L'Alliance dénonce le " clientélisme " de la Région


Publié / Actualisé
Le système d'attribution des emplois aidés attribués par le Conseil régional provoque l'ire de l'ancienne majorité. Documents à l'appui, des élus de l'Alliance ont dénoncé ce mardi 15 février 2011 une "gestion opaque" et un " clientélisme" avant les élections cantonales des 20 et 27 mars prochains.
Le système d'attribution des emplois aidés attribués par le Conseil régional provoque l'ire de l'ancienne majorité. Documents à l'appui, des élus de l'Alliance ont dénoncé ce mardi 15 février 2011 une "gestion opaque" et un " clientélisme" avant les élections cantonales des 20 et 27 mars prochains.
De 900 sous l'ancienne mandature, le nombre de contrats aidés est passé à environ 2500 fin 2010, avec un objectif de 10 000 à l'échéance 2014. A l'approche des élections cantonales, cette inflation est jugée "clientéliste" par les élus de l'opposition du Conseil régional qui dénoncent aussi les conditions d'attribution de ces contrats.
"Le nombre d'emplois par chantier est doublé. Ils sont concentrés dans les cantons renouvelables", affirme Michel Lagourgue.
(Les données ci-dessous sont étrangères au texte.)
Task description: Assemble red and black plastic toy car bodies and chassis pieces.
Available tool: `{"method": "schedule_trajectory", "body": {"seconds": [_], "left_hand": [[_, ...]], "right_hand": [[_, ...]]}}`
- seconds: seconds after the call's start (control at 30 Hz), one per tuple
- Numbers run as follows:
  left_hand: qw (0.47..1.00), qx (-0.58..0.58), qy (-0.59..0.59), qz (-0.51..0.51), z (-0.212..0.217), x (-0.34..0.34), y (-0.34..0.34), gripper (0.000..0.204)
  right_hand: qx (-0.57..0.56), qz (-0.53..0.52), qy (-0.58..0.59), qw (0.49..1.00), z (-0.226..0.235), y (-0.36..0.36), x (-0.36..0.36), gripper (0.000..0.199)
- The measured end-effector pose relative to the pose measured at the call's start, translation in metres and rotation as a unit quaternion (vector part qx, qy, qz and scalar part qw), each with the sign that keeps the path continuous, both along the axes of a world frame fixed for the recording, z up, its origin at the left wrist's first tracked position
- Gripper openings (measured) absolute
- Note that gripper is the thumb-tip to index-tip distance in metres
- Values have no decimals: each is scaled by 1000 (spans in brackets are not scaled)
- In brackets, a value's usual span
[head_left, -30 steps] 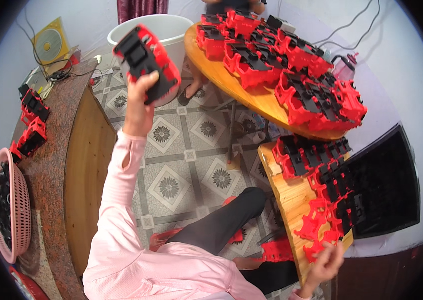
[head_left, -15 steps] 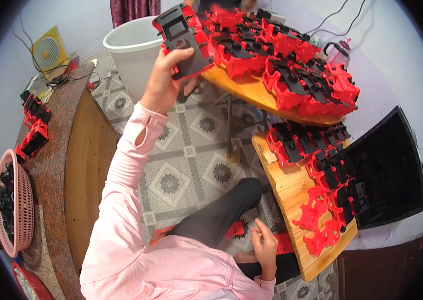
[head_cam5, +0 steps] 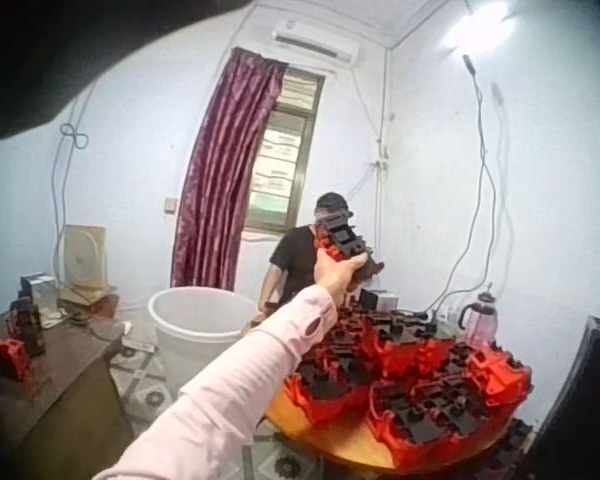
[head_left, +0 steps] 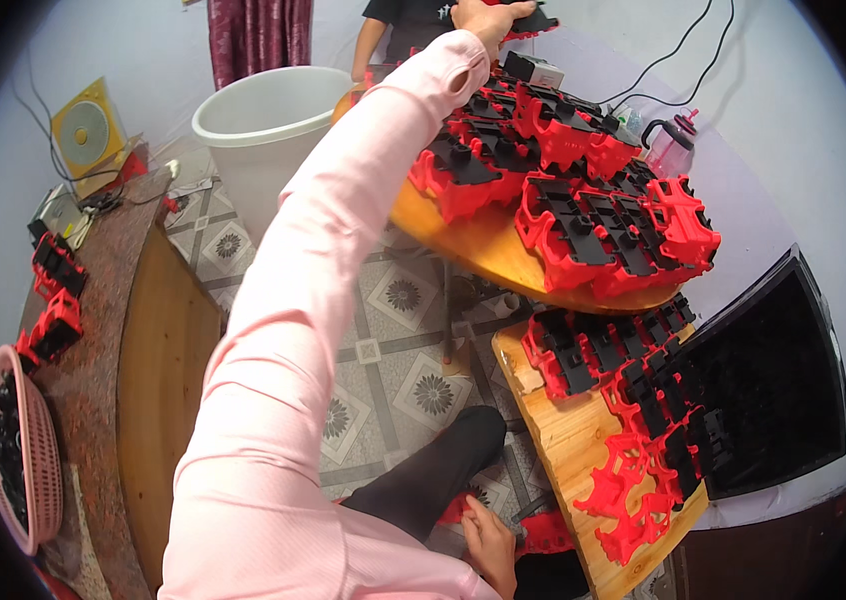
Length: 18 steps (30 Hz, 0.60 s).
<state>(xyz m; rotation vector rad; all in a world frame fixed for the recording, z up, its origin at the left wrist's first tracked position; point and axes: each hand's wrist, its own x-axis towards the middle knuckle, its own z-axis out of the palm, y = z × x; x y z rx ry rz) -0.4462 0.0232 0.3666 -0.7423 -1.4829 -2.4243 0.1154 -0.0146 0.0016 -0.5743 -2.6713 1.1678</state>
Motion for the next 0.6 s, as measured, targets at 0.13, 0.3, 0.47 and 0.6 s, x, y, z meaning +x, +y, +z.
{"method": "schedule_trajectory", "body": {"seconds": [0.13,0.3,0.47,0.6], "left_hand": [[984,25,-99,144,-20,-51,83,94],[960,-199,-104,165,-39,-185,104,109],[907,-397,10,141,-53,-228,117,93],[910,-398,-18,115,-94,-215,131,75]], "right_hand": [[10,-67,-23,997,-23,15,21,39],[25,-88,-29,995,-3,26,17,32],[38,-109,-67,991,-5,38,27,32],[65,-141,-77,985,0,38,33,33]]}}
Disparition du comité technique pour la sélection des projets, chantiers anciens non renouvelés, multiplication de nouveaux projets.... "Nous assistons à une génération spontanée d'associations crées en 2010", s'étonne Catherine Gaud. Et de citer, celle de Nadia Ramassamy dont la vocation à rendre visite aux malades des hôpitaux n'a pas reçu l'autorisation du CHR tandis que les fonds lui ont été attribués. Au Tévelave, c'est l'association d'entretien de l'aire de pique-nique qui n'a pas vu ses financements reconduits tandis que cette même aire de pique-nique illustre le journal d'informations de la Région sur le thème des emplois aidés.... Une gestion "deux poids, deux mesures" qui aboutit à la mise en suspend d'au moins 200 emplois sur l'île.

Si l'Alliance ne critique pas le système des emplois aidés qu'elle juge "nécessaire", elle craint le "discrédit" porté sur le dispositif. Cette gestion est "de toutes évidence électoraliste, mais ce sera la population qui en paiera les conséquences", estime pour sa part Béatrice Leperlier. Concernant le désengagement de l'Etat du financement de ces contrats : "nous tirions la sonnette d'alarme avant 2010", précise Maya Cesari. Elle qualifie d' "irresponsable" la gestion du Conseil régional qui a dû débloquer 6,5 millions d'euros le mois dernier sur le budget 2011. Selon elle, l'institution "ne se bat pas pour la Réunion".

"Il y a à la Réunion une tradition de fraude électorale. Le Conseil régional entache la réputation de notre île", conclut Catherine Gaud. Deux élections avaient été annulées en 1995 à Saint-Paul et en 2005 à Saint-Louis, pour des questions de financements de contrats aidés.